I sell it in bulk to convenience shops, online sellers, whoever wants it. I have sold pellets of the stuff – 133 cases.
And how much do you sell it for?
It changes. When it was at its maddest I was selling a case of 12 for £60. It was selling fast. I was working all day on this.
How much did you make in profit?
Are you the fucking tax man? [From our calculations, Alex has made roughly £15,000.]
What do you think about places like Wakey Wines selling cans for £100?
Absolute clowns. To be honest, everyone needs a slap. The sellers, owners, parents. Even the kids. But Wakey Wines, they need the biggest slap.
And finally, have you tried it?
Someone offered me a free one and I refused it.
Humzah, 21, online reseller
VICE: So, Humzah, when did you start selling Prime?
Humzah: The beginning of December, before it all started to get wild.
What do you think about the madness?
To be honest, it just gives everyone something to speak about, doesn’t it? KSI and the Paul brothers are always dominating the headlines somehow.
Do you like the Paul brothers and KSI?
Haha, I like KSI. He’s funny, man. The Pauls, no chance. I’m from the UK, so KSI all the way.
How did you get your stock in early December?
I’ve bought it from wholesalers and got products imported from America.
How much have you made overall?
Honestly, only around £300 profit.
That doesn’t seem like that much – how come?

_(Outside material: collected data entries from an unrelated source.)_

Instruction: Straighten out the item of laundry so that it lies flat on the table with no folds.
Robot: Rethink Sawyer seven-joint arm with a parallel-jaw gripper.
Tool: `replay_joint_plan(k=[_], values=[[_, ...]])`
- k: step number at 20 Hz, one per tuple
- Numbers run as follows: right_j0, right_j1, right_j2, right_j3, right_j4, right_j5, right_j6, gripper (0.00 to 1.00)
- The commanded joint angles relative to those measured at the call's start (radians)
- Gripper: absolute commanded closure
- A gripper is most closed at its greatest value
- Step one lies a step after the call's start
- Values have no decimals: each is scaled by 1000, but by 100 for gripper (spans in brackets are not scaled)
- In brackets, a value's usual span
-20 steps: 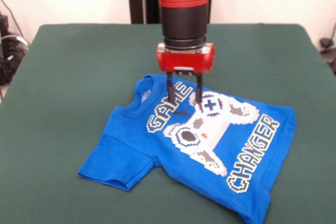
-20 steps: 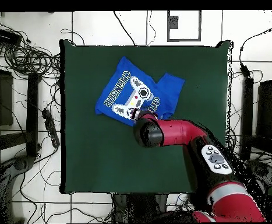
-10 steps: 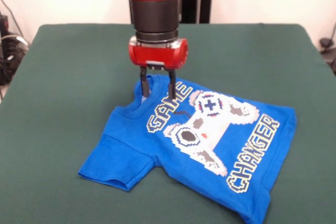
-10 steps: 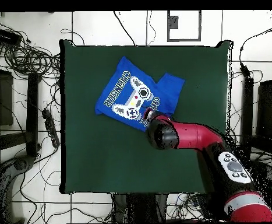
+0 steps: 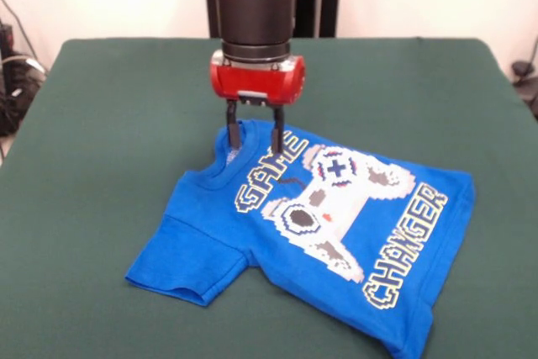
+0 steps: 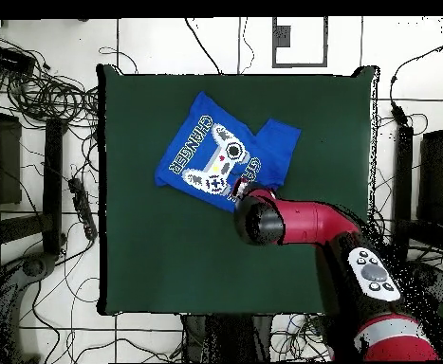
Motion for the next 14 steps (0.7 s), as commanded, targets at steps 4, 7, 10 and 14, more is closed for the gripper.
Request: replay_joint_plan(k=[4, 7, 10, 14], values=[[59, 35, -3, 97, 55, 70, 128, 0], [55, 44, -1, 97, 51, 58, 123, 0], [52, 61, -6, 94, 36, 31, 117, 0], [35, 85, 0, 83, 27, 14, 102, 0]])
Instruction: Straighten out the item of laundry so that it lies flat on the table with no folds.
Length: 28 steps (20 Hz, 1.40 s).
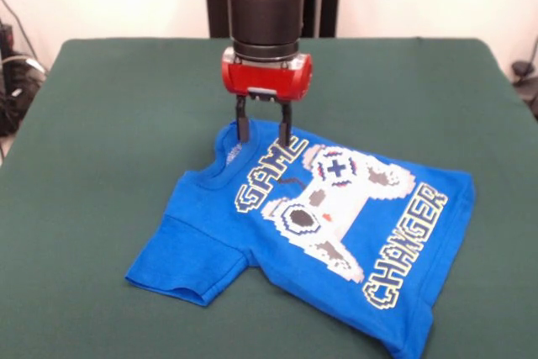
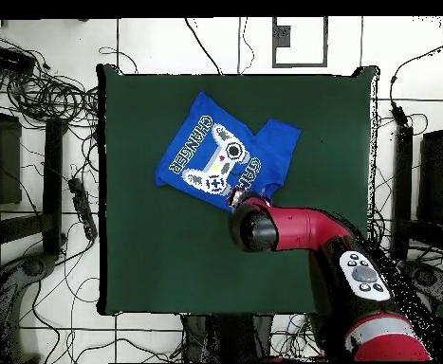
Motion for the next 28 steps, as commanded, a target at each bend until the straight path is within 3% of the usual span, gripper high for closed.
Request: replay_joint_plan(k=[1, 14, 24, 25, 28], values=[[14, 76, 25, 53, 23, 12, 101, 0], [9, 229, 17, -25, 12, -82, 102, 0], [17, 242, 2, -35, 17, -105, 112, 0], [17, 241, 2, -35, 16, -105, 111, 100], [17, 237, 3, -40, 11, -91, 98, 100]])
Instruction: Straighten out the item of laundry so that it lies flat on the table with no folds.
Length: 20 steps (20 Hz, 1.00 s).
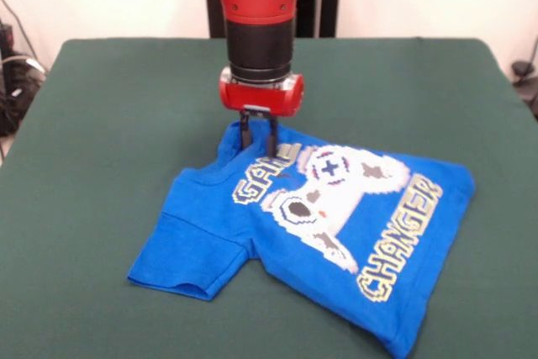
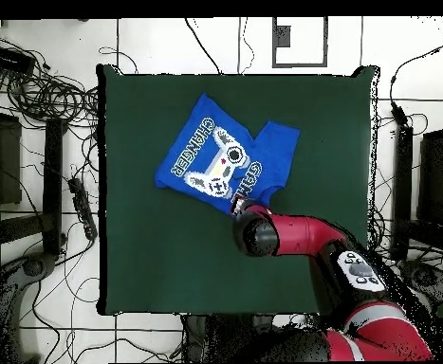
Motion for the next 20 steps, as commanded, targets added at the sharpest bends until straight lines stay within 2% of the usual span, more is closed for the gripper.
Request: replay_joint_plan(k=[1, 7, 13, 20], values=[[30, 142, 35, -33, 11, -31, 94, 100], [54, 113, 22, -83, 9, 40, 58, 100], [60, 104, 77, -193, 33, 144, 3, 100], [127, 62, 72, -253, 78, 230, 65, 100]])
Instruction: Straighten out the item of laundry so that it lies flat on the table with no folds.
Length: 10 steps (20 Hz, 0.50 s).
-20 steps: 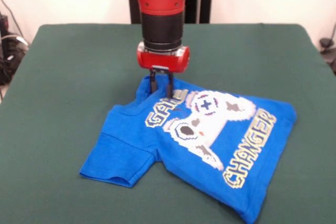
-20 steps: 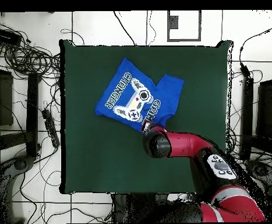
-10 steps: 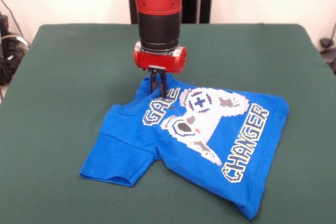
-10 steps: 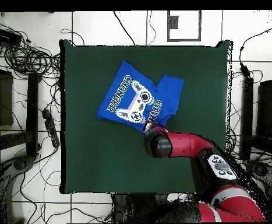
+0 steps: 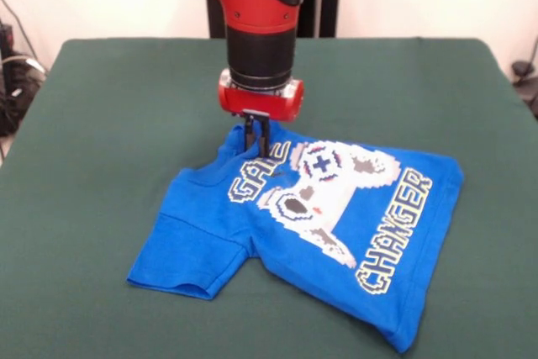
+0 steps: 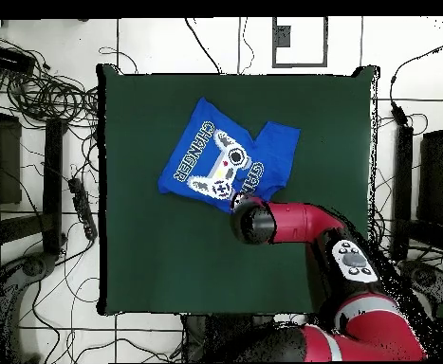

A lot of people don't understand why some prices are so expensive, taking into account export and import costs. When it's the US version, people will pay the higher price. When it's the UK ones, they want it cheap, which I understand. If I get it cheap, I'll sell it cheaper.
So how come you do it?
It's a graft and exciting, to be honest. Keeps me busy and I've met some amazing people through Facebook Marketplace. It's crazy how fast the word spreads.
Have you tried it?
I have had a couple of sips of the bottles. Honestly, it doesn’t taste as great as everyone makes out. It doesn’t taste bad but it’s definitely extremely overrated. To me, it tastes like [a] pre-workout [drink]. I think that after a whole bottle of it, I'd probably feel ill.